◆ Work order
Set down all the data again. Change nothing.

◆ Supplied data
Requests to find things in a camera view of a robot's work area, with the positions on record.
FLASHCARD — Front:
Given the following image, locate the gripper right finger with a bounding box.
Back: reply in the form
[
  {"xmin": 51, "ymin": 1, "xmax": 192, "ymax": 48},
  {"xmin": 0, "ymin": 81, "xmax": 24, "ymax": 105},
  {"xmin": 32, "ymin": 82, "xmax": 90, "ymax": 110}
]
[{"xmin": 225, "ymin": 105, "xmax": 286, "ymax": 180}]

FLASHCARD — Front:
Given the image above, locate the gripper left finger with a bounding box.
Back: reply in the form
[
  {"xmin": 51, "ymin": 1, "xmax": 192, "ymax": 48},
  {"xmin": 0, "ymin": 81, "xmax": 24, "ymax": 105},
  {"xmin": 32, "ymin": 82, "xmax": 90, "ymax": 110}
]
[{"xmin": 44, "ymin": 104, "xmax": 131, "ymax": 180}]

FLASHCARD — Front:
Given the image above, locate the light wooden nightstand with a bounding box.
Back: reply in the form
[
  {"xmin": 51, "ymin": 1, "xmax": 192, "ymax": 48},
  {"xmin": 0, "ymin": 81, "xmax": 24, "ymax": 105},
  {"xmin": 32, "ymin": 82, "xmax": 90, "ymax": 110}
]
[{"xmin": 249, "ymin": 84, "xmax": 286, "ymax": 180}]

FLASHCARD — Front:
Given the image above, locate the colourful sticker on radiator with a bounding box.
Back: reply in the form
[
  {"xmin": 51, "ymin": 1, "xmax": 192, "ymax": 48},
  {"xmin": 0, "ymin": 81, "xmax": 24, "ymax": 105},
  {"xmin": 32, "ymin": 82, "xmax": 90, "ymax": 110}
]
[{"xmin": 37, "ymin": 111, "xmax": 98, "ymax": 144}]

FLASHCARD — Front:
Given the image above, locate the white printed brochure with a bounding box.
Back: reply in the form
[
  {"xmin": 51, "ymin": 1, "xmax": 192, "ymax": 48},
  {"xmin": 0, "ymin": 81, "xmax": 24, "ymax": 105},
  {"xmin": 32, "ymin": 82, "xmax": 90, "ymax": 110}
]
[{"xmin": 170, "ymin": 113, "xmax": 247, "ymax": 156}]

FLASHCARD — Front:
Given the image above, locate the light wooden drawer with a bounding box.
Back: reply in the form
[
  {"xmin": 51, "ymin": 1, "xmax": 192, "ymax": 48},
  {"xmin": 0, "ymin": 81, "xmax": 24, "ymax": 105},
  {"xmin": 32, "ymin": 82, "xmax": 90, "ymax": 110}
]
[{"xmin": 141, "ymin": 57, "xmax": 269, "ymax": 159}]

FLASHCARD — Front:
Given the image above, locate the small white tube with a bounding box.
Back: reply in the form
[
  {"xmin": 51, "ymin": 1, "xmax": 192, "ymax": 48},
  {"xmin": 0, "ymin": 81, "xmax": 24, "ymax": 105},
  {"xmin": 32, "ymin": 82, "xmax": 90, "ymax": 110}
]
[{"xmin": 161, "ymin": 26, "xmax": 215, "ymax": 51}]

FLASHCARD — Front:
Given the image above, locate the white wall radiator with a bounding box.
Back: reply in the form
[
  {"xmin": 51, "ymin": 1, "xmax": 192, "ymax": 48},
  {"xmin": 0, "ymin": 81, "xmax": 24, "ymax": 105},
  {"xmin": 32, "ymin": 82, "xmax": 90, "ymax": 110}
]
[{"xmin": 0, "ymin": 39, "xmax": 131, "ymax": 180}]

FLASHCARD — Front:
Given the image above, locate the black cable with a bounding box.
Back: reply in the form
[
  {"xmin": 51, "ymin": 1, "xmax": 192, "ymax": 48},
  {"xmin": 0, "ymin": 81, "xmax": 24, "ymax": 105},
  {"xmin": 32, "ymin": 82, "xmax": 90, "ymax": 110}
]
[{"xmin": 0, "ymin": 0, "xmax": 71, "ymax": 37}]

◆ Exercise response
Requests to find things in a camera view of a robot's work area, with the positions on record.
FLASHCARD — Front:
Given the following image, locate the gripper right finger with a bounding box.
Back: reply in the form
[
  {"xmin": 51, "ymin": 1, "xmax": 192, "ymax": 48},
  {"xmin": 0, "ymin": 81, "xmax": 24, "ymax": 105},
  {"xmin": 32, "ymin": 82, "xmax": 90, "ymax": 110}
]
[{"xmin": 225, "ymin": 105, "xmax": 286, "ymax": 180}]

FLASHCARD — Front:
Given the image above, locate the gripper left finger with a bounding box.
Back: reply in the form
[
  {"xmin": 51, "ymin": 1, "xmax": 192, "ymax": 48},
  {"xmin": 0, "ymin": 81, "xmax": 24, "ymax": 105},
  {"xmin": 32, "ymin": 82, "xmax": 90, "ymax": 110}
]
[{"xmin": 44, "ymin": 104, "xmax": 131, "ymax": 180}]

FLASHCARD — Front:
Given the image above, locate the light wooden nightstand with a bounding box.
Back: reply in the form
[
  {"xmin": 51, "ymin": 1, "xmax": 192, "ymax": 48},
  {"xmin": 0, "ymin": 81, "xmax": 24, "ymax": 105},
  {"xmin": 32, "ymin": 82, "xmax": 90, "ymax": 110}
]
[{"xmin": 249, "ymin": 84, "xmax": 286, "ymax": 180}]

FLASHCARD — Front:
Given the image above, locate the colourful sticker on radiator with a bounding box.
Back: reply in the form
[
  {"xmin": 51, "ymin": 1, "xmax": 192, "ymax": 48},
  {"xmin": 0, "ymin": 81, "xmax": 24, "ymax": 105},
  {"xmin": 32, "ymin": 82, "xmax": 90, "ymax": 110}
]
[{"xmin": 37, "ymin": 111, "xmax": 98, "ymax": 144}]

FLASHCARD — Front:
Given the image above, locate the white printed brochure with a bounding box.
Back: reply in the form
[
  {"xmin": 51, "ymin": 1, "xmax": 192, "ymax": 48},
  {"xmin": 0, "ymin": 81, "xmax": 24, "ymax": 105},
  {"xmin": 32, "ymin": 82, "xmax": 90, "ymax": 110}
]
[{"xmin": 170, "ymin": 113, "xmax": 247, "ymax": 156}]

FLASHCARD — Front:
Given the image above, locate the light wooden drawer with a bounding box.
Back: reply in the form
[
  {"xmin": 51, "ymin": 1, "xmax": 192, "ymax": 48},
  {"xmin": 0, "ymin": 81, "xmax": 24, "ymax": 105},
  {"xmin": 32, "ymin": 82, "xmax": 90, "ymax": 110}
]
[{"xmin": 141, "ymin": 57, "xmax": 269, "ymax": 159}]

FLASHCARD — Front:
Given the image above, locate the small white tube with a bounding box.
Back: reply in the form
[
  {"xmin": 51, "ymin": 1, "xmax": 192, "ymax": 48},
  {"xmin": 0, "ymin": 81, "xmax": 24, "ymax": 105},
  {"xmin": 32, "ymin": 82, "xmax": 90, "ymax": 110}
]
[{"xmin": 161, "ymin": 26, "xmax": 215, "ymax": 51}]

FLASHCARD — Front:
Given the image above, locate the white wall radiator with a bounding box.
Back: reply in the form
[
  {"xmin": 51, "ymin": 1, "xmax": 192, "ymax": 48},
  {"xmin": 0, "ymin": 81, "xmax": 24, "ymax": 105},
  {"xmin": 32, "ymin": 82, "xmax": 90, "ymax": 110}
]
[{"xmin": 0, "ymin": 39, "xmax": 131, "ymax": 180}]

FLASHCARD — Front:
Given the image above, locate the black cable with a bounding box.
Back: reply in the form
[
  {"xmin": 51, "ymin": 1, "xmax": 192, "ymax": 48},
  {"xmin": 0, "ymin": 81, "xmax": 24, "ymax": 105},
  {"xmin": 32, "ymin": 82, "xmax": 90, "ymax": 110}
]
[{"xmin": 0, "ymin": 0, "xmax": 71, "ymax": 37}]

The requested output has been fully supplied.